The fact that we can prove the ternary Goldbach conjecture is (necessarily) at least as surprising as it being true: in this case it seems to be significantly more surprising. Is the significance of this result in fact the techniques used, rather than the result itself?
This is really interesting. Have any theorems been proved or at least conjectured based on a probabilistic model for primes? Do you have any suggested resources for learning more about the Cramer model?
Here's (more or less) the simplest possible random model of the primes. (It's called the Cramer model.) Take P to be a random subset of the natural numbers that includes each n>1 independently with probability 1/log(n). Then P is kinda like the prime numbers, though it lacks some structure it should have (e.g., it doesn't have the property that almost all elements are odd).

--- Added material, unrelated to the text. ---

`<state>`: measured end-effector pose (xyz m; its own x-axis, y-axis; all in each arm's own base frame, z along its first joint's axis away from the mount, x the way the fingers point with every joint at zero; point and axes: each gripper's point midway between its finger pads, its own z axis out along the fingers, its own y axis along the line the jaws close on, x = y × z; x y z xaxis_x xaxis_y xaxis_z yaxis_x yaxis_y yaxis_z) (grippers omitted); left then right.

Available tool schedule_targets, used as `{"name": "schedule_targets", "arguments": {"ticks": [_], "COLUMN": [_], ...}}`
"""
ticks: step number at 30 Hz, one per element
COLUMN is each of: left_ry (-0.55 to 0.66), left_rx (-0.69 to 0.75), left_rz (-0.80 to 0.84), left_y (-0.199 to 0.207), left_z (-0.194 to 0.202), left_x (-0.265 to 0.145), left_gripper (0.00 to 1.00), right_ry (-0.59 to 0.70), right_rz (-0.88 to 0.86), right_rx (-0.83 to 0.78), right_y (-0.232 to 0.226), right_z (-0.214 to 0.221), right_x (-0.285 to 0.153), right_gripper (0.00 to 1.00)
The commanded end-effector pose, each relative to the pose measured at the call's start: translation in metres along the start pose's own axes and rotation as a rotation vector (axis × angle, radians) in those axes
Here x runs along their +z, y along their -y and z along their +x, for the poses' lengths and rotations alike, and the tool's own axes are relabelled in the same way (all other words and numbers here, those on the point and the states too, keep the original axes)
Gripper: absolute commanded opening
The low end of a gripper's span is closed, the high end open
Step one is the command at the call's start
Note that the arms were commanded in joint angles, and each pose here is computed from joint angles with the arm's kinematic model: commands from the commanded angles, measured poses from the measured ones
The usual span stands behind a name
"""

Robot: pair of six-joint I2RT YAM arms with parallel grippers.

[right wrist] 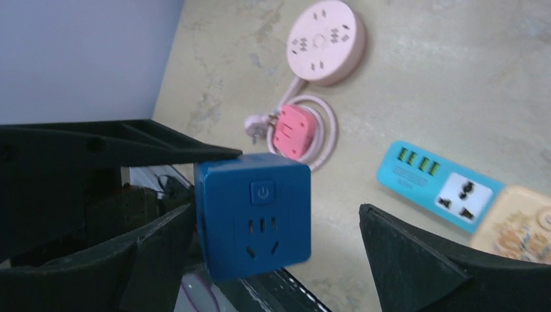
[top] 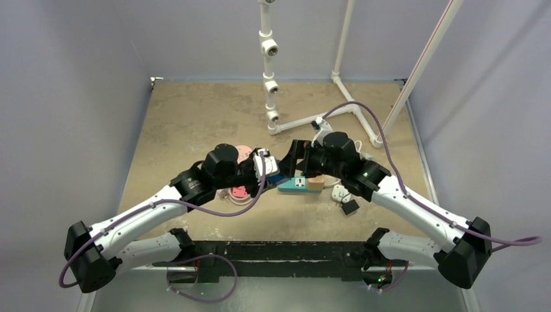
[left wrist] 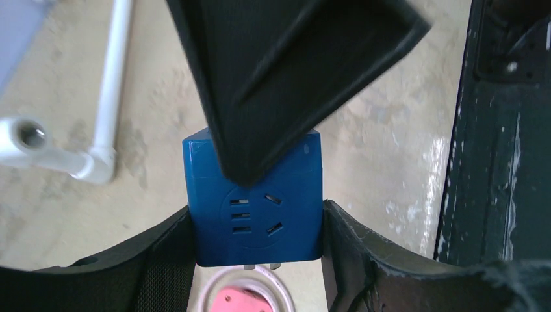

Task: Insert the plug
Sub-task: Pick up the plug from the center of the board.

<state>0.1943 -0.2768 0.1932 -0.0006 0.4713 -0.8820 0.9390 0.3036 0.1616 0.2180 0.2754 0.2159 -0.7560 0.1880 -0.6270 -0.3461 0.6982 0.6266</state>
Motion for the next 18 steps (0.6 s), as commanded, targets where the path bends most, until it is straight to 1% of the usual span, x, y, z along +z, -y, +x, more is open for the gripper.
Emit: {"name": "schedule_targets", "arguments": {"ticks": [1,4,9,12,15,18], "left_ry": [0.199,0.217,0.265,0.290,0.309,0.321], "left_rx": [0.057,0.071,0.107,0.132,0.155,0.165], "left_rz": [-0.030,-0.043,-0.098,-0.165,-0.187,-0.196], "left_y": [-0.011,-0.014,-0.024,-0.035,-0.037,-0.038], "left_z": [-0.065,-0.073,-0.089,-0.097,-0.100,-0.102], "left_x": [-0.012,-0.015,-0.024,-0.031,-0.037,-0.040], "left_gripper": [0.00,0.00,0.00,0.00,0.00,0.00], "right_ry": [0.073,0.066,0.030,0.000,-0.016,-0.012], "right_rz": [-0.209,-0.255,-0.264,-0.240,-0.208,-0.203], "right_rx": [-0.053,-0.068,-0.056,-0.035,-0.033,-0.030], "right_y": [-0.060,-0.071,-0.071,-0.066,-0.061,-0.061], "right_z": [-0.038,-0.040,-0.034,-0.028,-0.026,-0.028], "right_x": [-0.010,-0.010,-0.008,-0.006,-0.003,-0.003], "right_gripper": [0.99,0.99,0.97,0.95,0.94,0.90]}}
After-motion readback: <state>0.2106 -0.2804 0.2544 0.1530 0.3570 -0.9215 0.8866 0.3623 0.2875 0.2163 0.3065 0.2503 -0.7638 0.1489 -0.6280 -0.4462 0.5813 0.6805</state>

If you do this, then the expected number of ways to write a large n as the sum of two elements of P is on the order of n/log(n)^2, which is far enough from 0 that I bet (though I haven't checked) that Pr(every number >= 4 is the sum of two elements of P) is positive, and in fact probably quite big. This is kinda analogous to the Goldbach conjecture; note that it isn't only about even n, since in this model there can be lots of even "prime numbers".
I did a quick computer experiment, and it looks as if the probability is about 20%. In other words, if the primes were chosen at random according to the Cramer model, then about 1/5 of the time the appropriately mangled Goldbach conjecture would be true. (And the "odd Goldbach conjecture", which is what Helfgott has just proved, would be true substantially more often than that.)
Now, of course the Cramer model is way too simple. In particular, it doesn't know that almost all prime numbers are odd. So let's make it just a little smarter by declaring that 2 is always in P, the other elements of P are always odd, and that any odd n>1 is in P with probability 2/log(n). And now we should switch back to the original form of the Goldbach conjecture, looking only at even n. Well, according to my computer experiment the probability that the Goldbach conjecture holds if we use P instead of the primes is about 96%!
[EDITED to add: and if we force P to get 2 and 3 "right" instead of just 2, the probability goes up to about 99.5%. I fixed a few other things in this edit too.]
In other words: if the primes are basically random, then we should expect the Goldbach conjecture to be true.